(Records from a data source)
--- START ---
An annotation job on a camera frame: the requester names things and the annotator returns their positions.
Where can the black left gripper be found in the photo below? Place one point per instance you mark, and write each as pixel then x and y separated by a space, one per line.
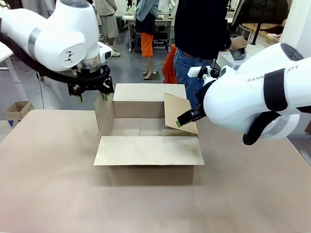
pixel 91 83

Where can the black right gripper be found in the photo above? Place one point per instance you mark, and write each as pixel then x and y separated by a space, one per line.
pixel 199 112

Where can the brown cardboard shipping box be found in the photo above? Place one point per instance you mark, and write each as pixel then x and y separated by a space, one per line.
pixel 145 150

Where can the grey tape dispenser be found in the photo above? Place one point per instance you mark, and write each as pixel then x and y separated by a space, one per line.
pixel 237 54

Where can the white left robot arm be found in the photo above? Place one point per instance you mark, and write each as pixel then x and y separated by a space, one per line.
pixel 60 31

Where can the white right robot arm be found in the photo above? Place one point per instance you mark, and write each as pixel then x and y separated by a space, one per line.
pixel 230 102

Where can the small open cardboard box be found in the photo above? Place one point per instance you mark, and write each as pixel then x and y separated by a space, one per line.
pixel 18 109

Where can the person's left hand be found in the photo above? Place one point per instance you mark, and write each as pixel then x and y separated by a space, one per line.
pixel 239 43

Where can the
--- END ---
--- What the exercise asks ---
Beginning at the line that holds "Where can the small", copy every line through the end of the entries exactly as given, and only those lines.

--- Response to this exercise ---
Where can the small open cardboard box be found in the photo above? Place one point per instance you mark, and write each as pixel then x and y separated by a space, one per line.
pixel 18 109

Where can the person's left hand be found in the photo above? Place one point per instance you mark, and write each as pixel then x and y separated by a space, one per line.
pixel 239 43

Where can the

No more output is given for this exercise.